Spark SQL Inner Join Explained

Similar to SQL, Spark also supports Inner join to join two DataFrame tables, In this article, you will learn how to use an Inner Join on DataFrame with Scala example. Also, you will learn different ways to provide Join condition.

Advertisements

Inner join is the default join in Spark and it’s mostly used, this joins two datasets on key columns and where keys don’t match the rows get dropped from both datasets.

Before we jump into Spark SQL Join examples, first, let’s create an "emp" and "dept" DataFrame’s. here, column "emp_id" is unique on emp and "dept_id" is unique on the dept dataset’s and emp_dept_id from emp has a reference to dept_id on dept dataset.

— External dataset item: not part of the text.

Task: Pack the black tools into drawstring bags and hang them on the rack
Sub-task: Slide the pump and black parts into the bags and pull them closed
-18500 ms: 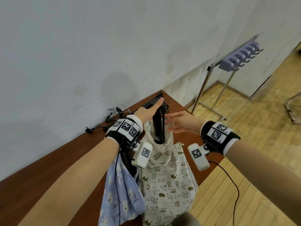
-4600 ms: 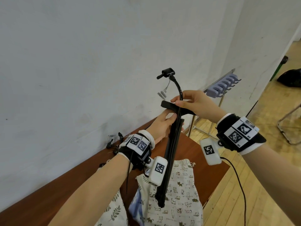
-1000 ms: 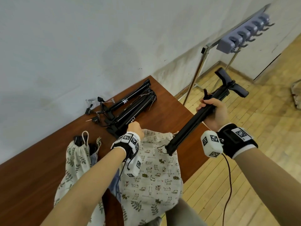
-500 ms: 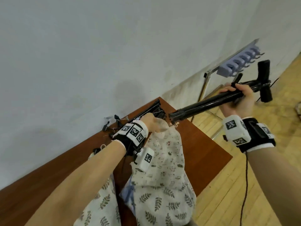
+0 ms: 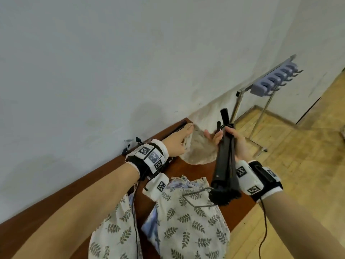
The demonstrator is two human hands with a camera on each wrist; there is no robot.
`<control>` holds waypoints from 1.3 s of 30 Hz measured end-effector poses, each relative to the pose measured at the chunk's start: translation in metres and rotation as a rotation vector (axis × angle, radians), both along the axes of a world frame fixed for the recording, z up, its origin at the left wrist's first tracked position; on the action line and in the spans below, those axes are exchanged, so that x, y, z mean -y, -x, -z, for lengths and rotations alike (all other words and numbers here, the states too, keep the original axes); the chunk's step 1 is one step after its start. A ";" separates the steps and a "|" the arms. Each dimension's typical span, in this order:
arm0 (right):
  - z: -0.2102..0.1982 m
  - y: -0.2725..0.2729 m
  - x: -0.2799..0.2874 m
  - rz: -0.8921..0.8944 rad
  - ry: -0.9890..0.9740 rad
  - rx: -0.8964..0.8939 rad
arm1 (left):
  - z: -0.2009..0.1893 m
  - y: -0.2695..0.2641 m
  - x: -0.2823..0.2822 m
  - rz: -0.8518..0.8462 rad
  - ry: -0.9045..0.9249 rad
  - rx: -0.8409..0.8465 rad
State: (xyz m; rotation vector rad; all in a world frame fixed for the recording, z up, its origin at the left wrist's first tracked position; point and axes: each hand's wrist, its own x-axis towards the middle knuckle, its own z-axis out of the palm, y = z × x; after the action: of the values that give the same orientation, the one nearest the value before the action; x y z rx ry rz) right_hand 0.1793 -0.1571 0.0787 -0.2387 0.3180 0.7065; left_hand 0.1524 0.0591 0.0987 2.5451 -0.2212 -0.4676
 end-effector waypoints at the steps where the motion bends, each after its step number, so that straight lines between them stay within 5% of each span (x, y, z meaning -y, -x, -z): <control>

   val emp = Seq((1,"Smith",-1,"2018","10","M",3000),
    (2,"Rose",1,"2010","20","M",4000),
    (3,"Williams",1,"2010","10","M",1000),
    (4,"Jones",2,"2005","10","F",2000),
    (5,"Brown",2,"2010","40","",-1),
    (6,"Brown",2,"2010","50","",-1)
  )
  val empColumns = Seq("emp_id","name","superior_emp_id","year_joined","emp_dept_id",
     "gender","salary")
  import spark.sqlContext.implicits._
  val empDF = emp.toDF(empColumns:_*)
  empDF.show(false)

  val dept = Seq(("Finance",10),
    ("Marketing",20),
    ("Sales",30),
    ("IT",40)
  )

  val deptColumns = Seq("dept_name","dept_id")
  val deptDF = dept.toDF(deptColumns:_*)
  deptDF.show(false)

This example prints the below output.


+------+--------+---------------+-----------+-----------+------+------+
|emp_id|name    |superior_emp_id|year_joined|emp_dept_id|gender|salary|
+------+--------+---------------+-----------+-----------+------+------+
|1     |Smith   |-1             |2018       |10         |M     |3000  |
|2     |Rose    |1              |2010       |20         |M     |4000  |
|3     |Williams|1              |2010       |10         |M     |1000  |
|4     |Jones   |2              |2005       |10         |F     |2000  |
|5     |Brown   |2              |2010       |40         |      |-1    |
|6     |Brown   |2              |2010       |50         |      |-1    |
+------+--------+---------------+-----------+-----------+------+------+

+---------+-------+
|dept_name|dept_id|
+---------+-------+
|Finance  |10     |
|Marketing|20     |
|Sales    |30     |
|IT       |40     |
+---------+-------+

Using Join operator


join(right: Dataset[_], joinExprs: Column, joinType: String): DataFrame
join(right: Dataset[_], joinExprs: Column): DataFrame

The first join syntax takes, takes right dataset, joinExprs and joinType as arguments and we use joinExprs to provide a join condition. second join syntax takes just dataset and joinExprs and it considers default join as inner. Below are examples of both syntaxes and provides the same output.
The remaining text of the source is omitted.